Goal of the exercise = Pictures stay out. Extract the lines below from the first one through the line with "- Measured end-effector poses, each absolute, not", both included.

Input records =
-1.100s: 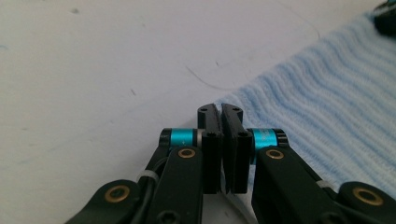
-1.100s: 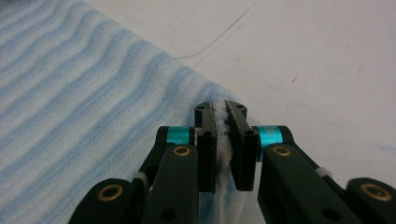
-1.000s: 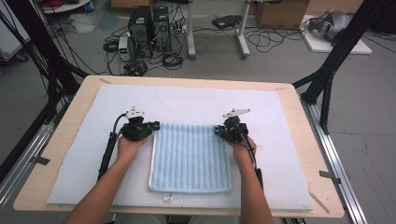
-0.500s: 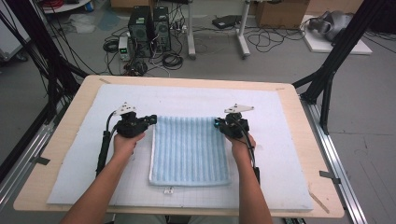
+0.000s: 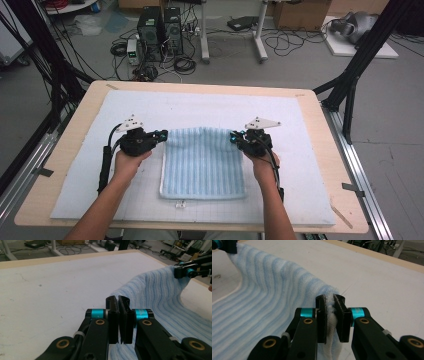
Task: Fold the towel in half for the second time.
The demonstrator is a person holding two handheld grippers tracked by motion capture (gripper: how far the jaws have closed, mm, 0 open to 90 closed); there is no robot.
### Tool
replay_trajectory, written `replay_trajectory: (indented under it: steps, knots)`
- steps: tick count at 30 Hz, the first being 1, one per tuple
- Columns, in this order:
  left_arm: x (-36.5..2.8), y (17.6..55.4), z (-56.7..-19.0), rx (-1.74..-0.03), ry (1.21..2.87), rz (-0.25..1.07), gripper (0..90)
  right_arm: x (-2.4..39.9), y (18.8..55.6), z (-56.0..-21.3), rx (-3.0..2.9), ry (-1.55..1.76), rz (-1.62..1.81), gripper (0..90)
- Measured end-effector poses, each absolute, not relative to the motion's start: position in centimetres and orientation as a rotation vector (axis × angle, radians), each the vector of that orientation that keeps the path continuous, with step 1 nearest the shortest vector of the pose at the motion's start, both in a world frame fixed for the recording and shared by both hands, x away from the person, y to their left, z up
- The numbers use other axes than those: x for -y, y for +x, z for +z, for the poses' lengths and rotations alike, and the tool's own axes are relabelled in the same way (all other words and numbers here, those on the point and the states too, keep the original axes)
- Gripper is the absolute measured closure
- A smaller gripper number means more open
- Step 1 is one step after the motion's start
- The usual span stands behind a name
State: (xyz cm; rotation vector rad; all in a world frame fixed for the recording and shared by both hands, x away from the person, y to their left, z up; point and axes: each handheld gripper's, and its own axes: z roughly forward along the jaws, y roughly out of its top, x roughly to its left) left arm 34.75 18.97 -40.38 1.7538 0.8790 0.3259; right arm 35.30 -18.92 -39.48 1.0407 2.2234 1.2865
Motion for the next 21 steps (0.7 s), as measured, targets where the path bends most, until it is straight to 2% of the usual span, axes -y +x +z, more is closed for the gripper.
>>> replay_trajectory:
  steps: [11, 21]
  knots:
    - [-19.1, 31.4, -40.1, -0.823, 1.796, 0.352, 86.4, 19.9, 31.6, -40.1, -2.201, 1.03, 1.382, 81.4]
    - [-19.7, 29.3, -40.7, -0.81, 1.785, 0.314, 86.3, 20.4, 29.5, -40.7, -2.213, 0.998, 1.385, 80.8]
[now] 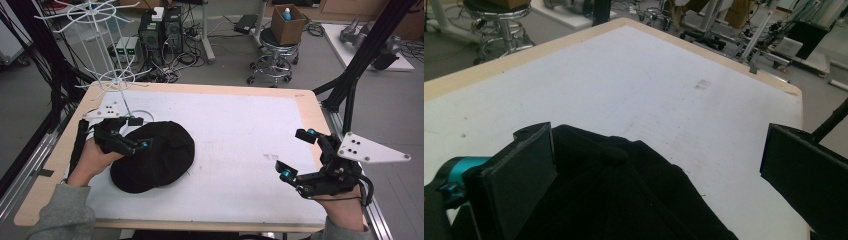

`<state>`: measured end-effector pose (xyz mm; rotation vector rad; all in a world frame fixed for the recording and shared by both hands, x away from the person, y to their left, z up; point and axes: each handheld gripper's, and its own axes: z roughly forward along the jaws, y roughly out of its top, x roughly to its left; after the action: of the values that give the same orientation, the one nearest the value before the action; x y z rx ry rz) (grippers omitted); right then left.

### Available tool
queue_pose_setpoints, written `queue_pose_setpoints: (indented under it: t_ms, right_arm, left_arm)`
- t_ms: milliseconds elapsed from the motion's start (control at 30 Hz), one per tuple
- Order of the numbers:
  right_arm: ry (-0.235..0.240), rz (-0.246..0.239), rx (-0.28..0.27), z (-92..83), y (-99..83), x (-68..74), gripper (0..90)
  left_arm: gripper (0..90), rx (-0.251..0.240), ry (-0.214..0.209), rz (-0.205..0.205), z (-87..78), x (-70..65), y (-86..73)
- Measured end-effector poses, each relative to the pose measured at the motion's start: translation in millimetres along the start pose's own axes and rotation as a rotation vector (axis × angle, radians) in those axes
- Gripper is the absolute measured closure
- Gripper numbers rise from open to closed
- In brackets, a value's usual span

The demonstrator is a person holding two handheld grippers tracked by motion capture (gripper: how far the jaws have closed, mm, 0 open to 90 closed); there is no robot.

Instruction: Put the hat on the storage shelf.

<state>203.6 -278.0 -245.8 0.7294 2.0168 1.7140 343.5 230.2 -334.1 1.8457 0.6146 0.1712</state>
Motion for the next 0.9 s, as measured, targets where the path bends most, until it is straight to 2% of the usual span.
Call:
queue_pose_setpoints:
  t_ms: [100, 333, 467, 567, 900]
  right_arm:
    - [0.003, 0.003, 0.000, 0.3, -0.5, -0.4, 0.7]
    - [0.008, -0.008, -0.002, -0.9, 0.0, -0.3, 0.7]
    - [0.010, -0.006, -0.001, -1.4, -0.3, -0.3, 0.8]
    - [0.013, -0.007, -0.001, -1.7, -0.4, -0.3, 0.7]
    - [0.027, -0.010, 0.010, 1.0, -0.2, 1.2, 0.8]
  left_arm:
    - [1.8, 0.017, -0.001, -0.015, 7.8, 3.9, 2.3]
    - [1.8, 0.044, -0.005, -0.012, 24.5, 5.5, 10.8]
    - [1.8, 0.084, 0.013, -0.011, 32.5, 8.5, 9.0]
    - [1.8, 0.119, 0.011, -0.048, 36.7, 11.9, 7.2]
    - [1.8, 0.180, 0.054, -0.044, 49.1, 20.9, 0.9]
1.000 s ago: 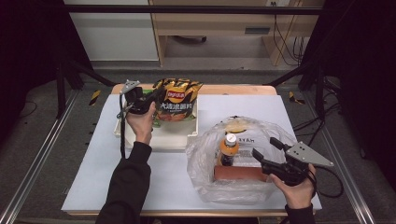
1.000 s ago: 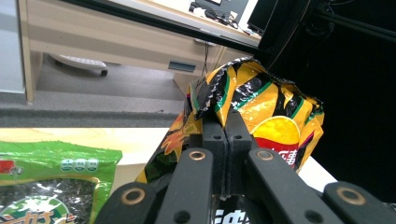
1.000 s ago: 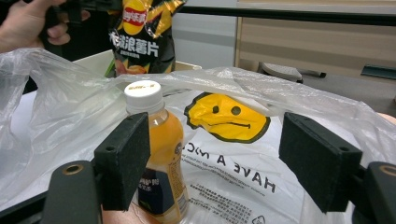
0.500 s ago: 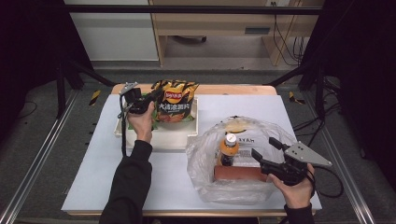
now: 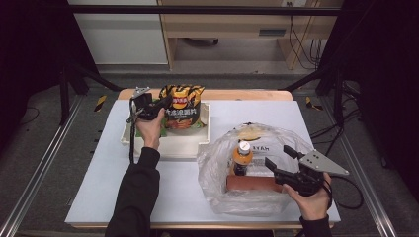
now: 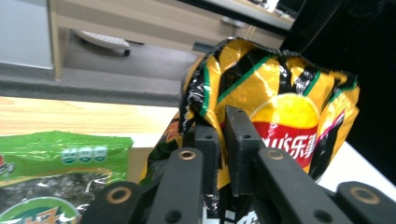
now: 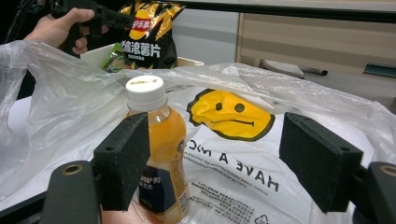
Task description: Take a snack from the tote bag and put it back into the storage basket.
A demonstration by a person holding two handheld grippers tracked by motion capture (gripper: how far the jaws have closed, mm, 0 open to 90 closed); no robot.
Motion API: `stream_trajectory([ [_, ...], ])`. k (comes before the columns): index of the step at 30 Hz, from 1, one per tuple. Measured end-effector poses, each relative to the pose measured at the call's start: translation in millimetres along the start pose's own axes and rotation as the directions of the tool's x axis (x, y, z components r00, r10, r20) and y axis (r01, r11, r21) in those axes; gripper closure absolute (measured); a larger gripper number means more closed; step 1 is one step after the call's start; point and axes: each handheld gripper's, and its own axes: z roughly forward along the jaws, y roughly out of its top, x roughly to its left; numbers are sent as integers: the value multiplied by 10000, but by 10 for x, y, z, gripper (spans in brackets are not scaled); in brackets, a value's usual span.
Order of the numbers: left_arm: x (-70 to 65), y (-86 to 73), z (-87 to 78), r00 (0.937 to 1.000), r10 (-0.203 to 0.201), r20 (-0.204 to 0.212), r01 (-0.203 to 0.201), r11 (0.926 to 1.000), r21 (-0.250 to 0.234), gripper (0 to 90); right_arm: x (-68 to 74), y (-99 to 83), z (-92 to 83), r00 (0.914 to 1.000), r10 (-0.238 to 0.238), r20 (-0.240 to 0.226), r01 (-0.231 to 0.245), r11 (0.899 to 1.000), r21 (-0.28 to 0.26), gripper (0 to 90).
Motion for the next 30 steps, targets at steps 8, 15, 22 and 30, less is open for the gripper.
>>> stream_trajectory([
  [8, 91, 51, -57, 9992, -6, 401, 12, 9999, -145, 396, -5, -4, -4, 10000, 22, 32, -22, 10000, 1, 252],
  [15, 67, 63, -260, 9960, 881, 175, -874, 9956, -333, 317, 0, -3, -4, 10000, -12, 41, 12, 10000, -5, 252],
  [22, 32, -108, -401, 9917, 1222, 404, -1220, 9925, -73, 424, 5, -4, 0, 10000, -40, 87, 40, 10000, 50, 258],
  [30, -81, -305, -132, 9830, 1811, 297, -1833, 9773, 1063, 792, 15, -9, 10, 9994, -304, 171, 302, 9995, 89, 290],
])
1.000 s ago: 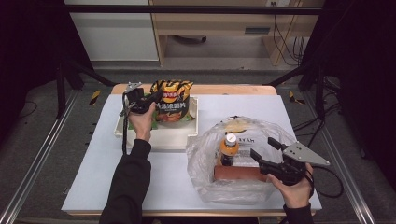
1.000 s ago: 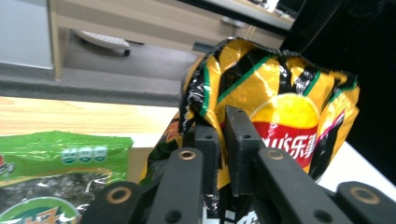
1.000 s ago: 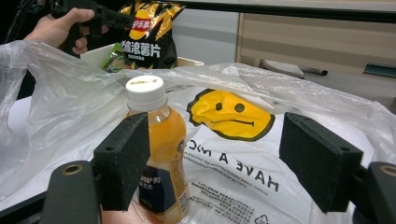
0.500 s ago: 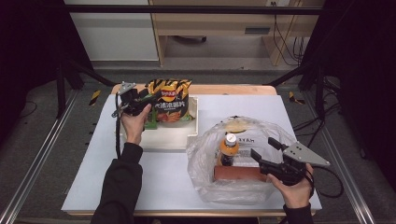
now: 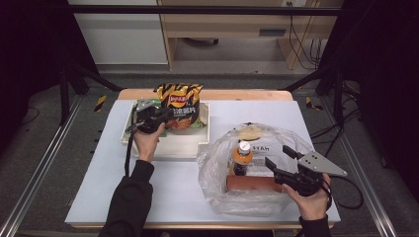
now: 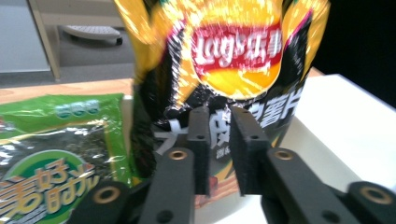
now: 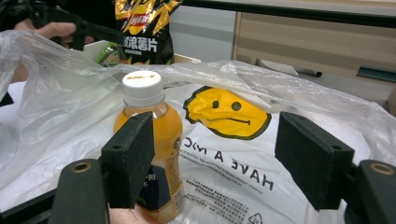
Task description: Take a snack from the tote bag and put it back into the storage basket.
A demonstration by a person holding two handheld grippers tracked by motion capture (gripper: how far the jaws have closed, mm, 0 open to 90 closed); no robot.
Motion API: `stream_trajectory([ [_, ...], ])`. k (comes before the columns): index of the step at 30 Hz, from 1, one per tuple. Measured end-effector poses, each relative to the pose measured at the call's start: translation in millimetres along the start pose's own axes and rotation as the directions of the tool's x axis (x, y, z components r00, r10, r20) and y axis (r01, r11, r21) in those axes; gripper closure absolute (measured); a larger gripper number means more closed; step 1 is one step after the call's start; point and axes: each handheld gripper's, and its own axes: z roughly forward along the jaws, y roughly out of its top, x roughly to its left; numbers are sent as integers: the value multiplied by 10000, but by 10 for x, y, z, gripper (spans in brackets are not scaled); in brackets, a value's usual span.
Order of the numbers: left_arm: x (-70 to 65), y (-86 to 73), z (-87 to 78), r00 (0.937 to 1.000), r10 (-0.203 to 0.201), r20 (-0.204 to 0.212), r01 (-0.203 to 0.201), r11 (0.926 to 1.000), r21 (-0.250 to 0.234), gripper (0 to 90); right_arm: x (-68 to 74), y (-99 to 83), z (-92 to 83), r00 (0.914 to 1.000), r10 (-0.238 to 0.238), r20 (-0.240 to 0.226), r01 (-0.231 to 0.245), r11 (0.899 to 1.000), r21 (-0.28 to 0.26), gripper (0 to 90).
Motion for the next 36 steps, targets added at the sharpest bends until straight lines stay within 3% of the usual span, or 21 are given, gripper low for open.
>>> stream_trajectory([
  [3, -24, -48, 150, 9999, -4, -158, 9, 9995, 302, 819, -4, -2, 1, 10000, -49, 24, 49, 10000, 7, 298],
  [5, -66, -54, 218, 9997, 72, -249, -66, 9996, 259, 815, -6, -3, 2, 10000, -83, 41, 83, 10000, -12, 302],
  [10, -127, -26, 191, 9990, 283, -335, -278, 9995, 161, 733, -10, 0, -19, 10000, 12, 45, -12, 10000, -72, 302],
  [17, -113, -44, -239, 9987, 508, 27, -508, 9987, -91, 599, 9, 16, -43, 9996, 62, -268, -64, 10000, -62, 328],
  [26, -290, -199, -882, 9934, 1031, 511, -1013, 9941, -383, 485, 76, -49, -15, 9962, 15, -869, 30, 9986, 520, 430],
  [31, -417, -369, -1061, 9897, 1173, 822, -1149, 9928, -331, 466, 75, -94, -23, 9962, -20, -865, 85, 9972, 739, 426],
  [36, -560, -476, -1150, 9801, 1584, 1194, -1571, 9874, -203, 457, 57, -164, -41, 9969, 74, -784, 3, 9953, 971, 404],
])
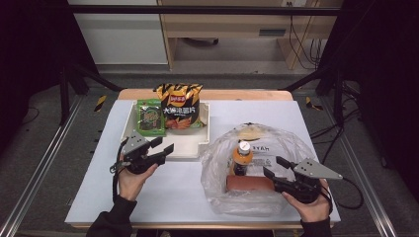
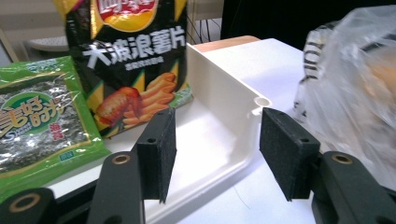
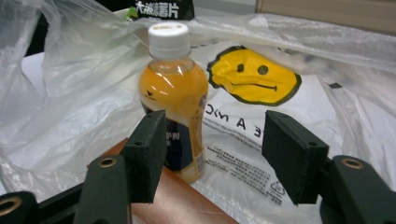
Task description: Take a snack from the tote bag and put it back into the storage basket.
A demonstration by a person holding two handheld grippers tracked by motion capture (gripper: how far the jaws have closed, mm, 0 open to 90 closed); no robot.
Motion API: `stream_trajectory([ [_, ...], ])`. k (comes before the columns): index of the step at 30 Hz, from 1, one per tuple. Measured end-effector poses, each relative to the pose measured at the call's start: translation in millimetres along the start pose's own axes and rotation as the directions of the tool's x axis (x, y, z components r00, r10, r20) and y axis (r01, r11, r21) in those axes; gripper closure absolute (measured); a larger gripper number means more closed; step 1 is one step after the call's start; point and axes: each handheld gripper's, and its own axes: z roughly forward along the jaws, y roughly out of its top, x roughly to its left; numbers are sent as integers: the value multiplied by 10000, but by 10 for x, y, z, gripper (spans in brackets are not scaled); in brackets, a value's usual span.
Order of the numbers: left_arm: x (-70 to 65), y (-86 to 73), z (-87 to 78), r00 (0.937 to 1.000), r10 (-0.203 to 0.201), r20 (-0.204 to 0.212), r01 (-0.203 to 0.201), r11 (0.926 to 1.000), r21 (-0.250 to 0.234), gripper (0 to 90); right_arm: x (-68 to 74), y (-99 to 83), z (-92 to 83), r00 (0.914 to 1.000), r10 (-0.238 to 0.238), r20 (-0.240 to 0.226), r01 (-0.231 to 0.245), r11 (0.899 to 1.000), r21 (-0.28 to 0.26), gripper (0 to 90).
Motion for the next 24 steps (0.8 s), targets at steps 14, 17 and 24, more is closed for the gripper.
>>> stream_trajectory([
  [14, -438, 100, -198, 9917, 870, 942, -796, 9936, -797, 456, -2, -100, -85, 9991, 124, 399, -131, 9997, 182, 355],
  [17, -554, 154, -234, 9864, 1094, 1229, -998, 9916, -819, 461, 17, -131, -65, 9999, 96, 91, -100, 9990, 430, 375],
  [24, -796, 240, -219, 9777, 1262, 1681, -1161, 9908, -689, 452, 50, -195, -23, 9998, -52, -189, 69, 9957, 928, 354],
])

Solution to this problem =
-1.100s: 
-1.100s: 
-1.000s: 
-0.500s: 
+0.000s: 
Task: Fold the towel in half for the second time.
The demonstrator is a person holding two handheld grippers tracked by motion capture (gripper: how far the jaws have closed, mm, 0 open to 90 closed); there is no robot.
### Tool
replay_trajectory, written `replay_trajectory: (indented under it: steps, knots)`
- steps: tick count at 30 Hz, the first being 1, one per tuple
- Columns, in this order:
  left_arm: x (-36.5..2.8), y (17.6..55.4), z (-56.7..-19.0), rx (-1.74..-0.03), ry (1.21..2.87), rz (-0.25..1.07), gripper (0..90)
  right_arm: x (-2.4..39.9), y (18.8..55.6), z (-56.0..-21.3), rx (-3.0..2.9), ry (-1.55..1.76), rz (-1.62..1.81), gripper (0..90)
- Measured end-effector poses, each absolute, not relative to the motion's start: position in centimetres and orientation as a rotation vector (axis × angle, radians), each the vector of that orientation that keeps the path continuous, with step 1 nearest the shortest vector of the pose at the motion's start, both in a world frame fixed for the recording and shared by both hands, x away from the person, y to their left, z up

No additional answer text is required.